##### Data section #####

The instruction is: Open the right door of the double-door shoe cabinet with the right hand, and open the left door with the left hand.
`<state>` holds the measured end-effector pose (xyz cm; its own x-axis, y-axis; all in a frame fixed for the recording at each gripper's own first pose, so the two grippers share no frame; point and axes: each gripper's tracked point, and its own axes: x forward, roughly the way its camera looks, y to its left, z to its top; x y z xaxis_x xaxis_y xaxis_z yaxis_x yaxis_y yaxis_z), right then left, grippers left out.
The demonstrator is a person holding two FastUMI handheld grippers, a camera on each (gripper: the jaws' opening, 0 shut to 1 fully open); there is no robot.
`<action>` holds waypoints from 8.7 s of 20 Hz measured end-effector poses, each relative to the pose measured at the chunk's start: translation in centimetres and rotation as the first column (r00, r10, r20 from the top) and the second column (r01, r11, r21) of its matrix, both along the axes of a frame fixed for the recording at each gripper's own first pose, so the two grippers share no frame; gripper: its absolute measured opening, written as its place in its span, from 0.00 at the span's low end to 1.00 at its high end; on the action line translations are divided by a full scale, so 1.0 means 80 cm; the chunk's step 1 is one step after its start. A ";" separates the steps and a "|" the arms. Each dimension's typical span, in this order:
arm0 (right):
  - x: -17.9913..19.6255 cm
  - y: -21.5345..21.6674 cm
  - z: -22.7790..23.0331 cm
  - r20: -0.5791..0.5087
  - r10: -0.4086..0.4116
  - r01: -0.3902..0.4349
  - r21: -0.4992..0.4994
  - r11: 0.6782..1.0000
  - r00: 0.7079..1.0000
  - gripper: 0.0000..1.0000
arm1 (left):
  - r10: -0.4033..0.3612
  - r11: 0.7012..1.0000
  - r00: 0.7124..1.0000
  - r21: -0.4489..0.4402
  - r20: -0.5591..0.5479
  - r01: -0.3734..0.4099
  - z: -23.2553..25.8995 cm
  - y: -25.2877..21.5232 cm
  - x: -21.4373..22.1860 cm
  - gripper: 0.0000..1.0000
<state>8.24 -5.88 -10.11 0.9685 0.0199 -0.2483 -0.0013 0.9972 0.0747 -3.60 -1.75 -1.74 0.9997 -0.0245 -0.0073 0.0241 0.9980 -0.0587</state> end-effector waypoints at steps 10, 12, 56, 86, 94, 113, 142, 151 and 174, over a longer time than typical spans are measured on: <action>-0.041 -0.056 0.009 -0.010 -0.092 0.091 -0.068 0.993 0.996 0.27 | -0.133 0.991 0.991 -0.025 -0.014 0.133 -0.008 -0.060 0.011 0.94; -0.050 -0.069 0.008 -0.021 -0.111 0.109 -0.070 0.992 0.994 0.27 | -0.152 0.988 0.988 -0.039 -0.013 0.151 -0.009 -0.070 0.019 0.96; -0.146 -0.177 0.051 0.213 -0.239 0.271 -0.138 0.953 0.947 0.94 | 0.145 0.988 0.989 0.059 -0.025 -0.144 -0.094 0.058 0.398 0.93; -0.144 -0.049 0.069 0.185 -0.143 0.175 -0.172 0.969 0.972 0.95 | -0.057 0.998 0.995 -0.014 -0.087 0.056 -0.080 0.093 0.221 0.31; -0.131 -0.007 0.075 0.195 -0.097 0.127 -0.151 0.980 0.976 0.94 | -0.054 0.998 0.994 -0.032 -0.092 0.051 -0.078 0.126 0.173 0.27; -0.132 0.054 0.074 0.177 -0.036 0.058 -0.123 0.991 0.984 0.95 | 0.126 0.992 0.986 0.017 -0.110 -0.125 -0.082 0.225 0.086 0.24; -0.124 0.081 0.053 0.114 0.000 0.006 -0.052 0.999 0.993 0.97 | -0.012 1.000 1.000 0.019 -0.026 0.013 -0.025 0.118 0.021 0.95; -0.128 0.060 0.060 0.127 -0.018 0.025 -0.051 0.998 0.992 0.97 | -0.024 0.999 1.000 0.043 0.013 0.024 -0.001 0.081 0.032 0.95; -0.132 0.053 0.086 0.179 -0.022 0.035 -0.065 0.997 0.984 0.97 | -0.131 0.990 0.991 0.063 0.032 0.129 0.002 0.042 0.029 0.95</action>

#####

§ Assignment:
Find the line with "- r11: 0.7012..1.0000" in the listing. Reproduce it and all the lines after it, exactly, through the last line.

§ Completed task:
  - r11: 0.7012..1.0000
  - r00: 0.7124..1.0000
  - r21: -0.4489..0.4402
  - r20: -0.5591..0.5479
  - r01: -0.3734..0.4099
  - z: -23.2553..25.8995 cm
  - y: -25.2877..21.5232 cm
  - x: -21.4373..22.1860 cm
  - gripper: 0.0000..1.0000
<state>8.24 -5.88 -10.11 0.9685 0.0199 -0.2483 -0.0013 0.9972 0.0747 -3.60 -1.75 -1.74 0.9997 -0.0245 -0.0073 0.0241 0.9980 -0.0587</state> end-effector waypoints at steps 10, 12, 56, 86, 94, 113, 142, 151 and 174, over a longer time than typical spans are measured on: <action>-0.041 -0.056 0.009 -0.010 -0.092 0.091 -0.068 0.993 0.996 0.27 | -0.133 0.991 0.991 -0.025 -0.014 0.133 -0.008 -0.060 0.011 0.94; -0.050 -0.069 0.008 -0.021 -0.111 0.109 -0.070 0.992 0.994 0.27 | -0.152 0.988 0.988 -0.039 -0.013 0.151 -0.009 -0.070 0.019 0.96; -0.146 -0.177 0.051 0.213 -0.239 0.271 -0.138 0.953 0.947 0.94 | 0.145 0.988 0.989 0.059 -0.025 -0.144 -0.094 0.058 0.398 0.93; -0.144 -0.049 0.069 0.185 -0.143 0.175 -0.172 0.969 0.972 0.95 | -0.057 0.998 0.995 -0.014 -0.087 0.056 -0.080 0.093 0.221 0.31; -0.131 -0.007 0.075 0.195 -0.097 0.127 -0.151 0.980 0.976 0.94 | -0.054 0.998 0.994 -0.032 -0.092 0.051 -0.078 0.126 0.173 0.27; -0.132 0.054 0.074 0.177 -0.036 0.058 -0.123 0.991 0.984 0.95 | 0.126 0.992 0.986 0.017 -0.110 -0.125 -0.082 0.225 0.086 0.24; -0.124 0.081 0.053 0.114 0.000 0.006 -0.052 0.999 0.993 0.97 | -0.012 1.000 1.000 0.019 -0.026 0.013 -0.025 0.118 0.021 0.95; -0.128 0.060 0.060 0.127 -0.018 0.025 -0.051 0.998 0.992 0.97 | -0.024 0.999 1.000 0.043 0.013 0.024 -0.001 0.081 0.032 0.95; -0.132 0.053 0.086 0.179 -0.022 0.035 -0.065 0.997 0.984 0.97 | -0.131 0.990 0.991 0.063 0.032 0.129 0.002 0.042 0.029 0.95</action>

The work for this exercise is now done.